NEITHER STAR WARS NOR SANCTUARY

Reviewed 11/12/2004

Neither Star Wars nor Sanctuary, by Michael E. O'Hanlon

NEITHER STAR WARS NOR SANCTUARY
Constraining the Military Uses of Space
Michael E. O'Hanlon
Strobe Talbot (Fwd.)
Washington, DC: Brookings Institution Press, 2004

Rating:

5.0

High

ISBN 0-8157-6456-1 173p. HC/GSI $?

In this useful book, Michael O'Hanlon points out that space has been "militarized" (to use the jargon Strobe Talbot professes to dislike) since the 1960s. Back then, in the Cold War years, the military use of space was limited to surveillance. Having the ability to monitor what "the other side" was doing helped maintain the strategic balance of power, and deserves a large part of the credit for enabling the world to avoid a nuclear conflagration. With the 1991 breakup of the Union of Soviet Socialist Republics, this picture has changed. Space assets now are less a non-offensive bulwark against global thermonuclear war, to be held inviolate by all sides,1 than adjuncts to the targeting and communications capabilities of conventional warfare. As such, they become no more immune from attack than, say, Saddam Hussein's command and control bunker in Baghdad. It follows, then, that sound military policy would be to develop ways of neutralizing attacks on space assets.
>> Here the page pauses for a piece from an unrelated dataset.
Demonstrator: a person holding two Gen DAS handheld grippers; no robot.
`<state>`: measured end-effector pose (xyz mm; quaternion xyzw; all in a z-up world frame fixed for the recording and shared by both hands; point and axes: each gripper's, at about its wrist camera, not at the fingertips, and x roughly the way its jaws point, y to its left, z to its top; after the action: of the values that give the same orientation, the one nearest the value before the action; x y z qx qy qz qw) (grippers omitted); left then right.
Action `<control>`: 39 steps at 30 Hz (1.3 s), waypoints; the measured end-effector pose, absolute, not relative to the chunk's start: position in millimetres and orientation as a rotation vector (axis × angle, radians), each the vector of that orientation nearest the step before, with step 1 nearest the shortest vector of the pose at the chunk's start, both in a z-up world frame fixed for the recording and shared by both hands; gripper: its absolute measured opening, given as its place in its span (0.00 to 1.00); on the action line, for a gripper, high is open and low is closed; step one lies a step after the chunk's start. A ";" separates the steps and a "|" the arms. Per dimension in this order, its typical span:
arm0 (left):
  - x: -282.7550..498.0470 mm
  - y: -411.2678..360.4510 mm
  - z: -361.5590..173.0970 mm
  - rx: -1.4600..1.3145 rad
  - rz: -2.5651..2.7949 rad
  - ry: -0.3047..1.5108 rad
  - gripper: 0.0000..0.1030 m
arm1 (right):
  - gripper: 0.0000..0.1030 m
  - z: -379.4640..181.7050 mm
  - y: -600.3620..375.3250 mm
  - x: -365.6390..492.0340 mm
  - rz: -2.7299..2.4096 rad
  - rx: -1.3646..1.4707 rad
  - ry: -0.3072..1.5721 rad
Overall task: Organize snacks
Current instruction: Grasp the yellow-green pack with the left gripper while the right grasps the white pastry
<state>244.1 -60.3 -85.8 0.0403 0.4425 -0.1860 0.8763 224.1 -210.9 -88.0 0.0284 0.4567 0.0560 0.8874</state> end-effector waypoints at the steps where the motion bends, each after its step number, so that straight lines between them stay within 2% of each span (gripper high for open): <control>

Despite this, O'Hanlon takes the position that the U.S., for the very practical reason that it has the most to lose, should — in the near term — avoid placing weapons in space, or even developing anti-satellite weapons. He does advocate preventive measures. These include hardening satellites, local defenses, ways to rapidly replace lost assets, and certain arms-control treaties.

In the main, this is a sensible program. The book is well researched and very readable, with few errors (and no major ones). It contains many tables of useful information. Its chapter notes are extensive, and there is a good index. With the proviso that its coverage is broad rather than deep, I recommend it as a competent layman's introduction to the increasingly timely question of military space policy.

1 This is the "sanctuary" aspect of space referred to by the book's title.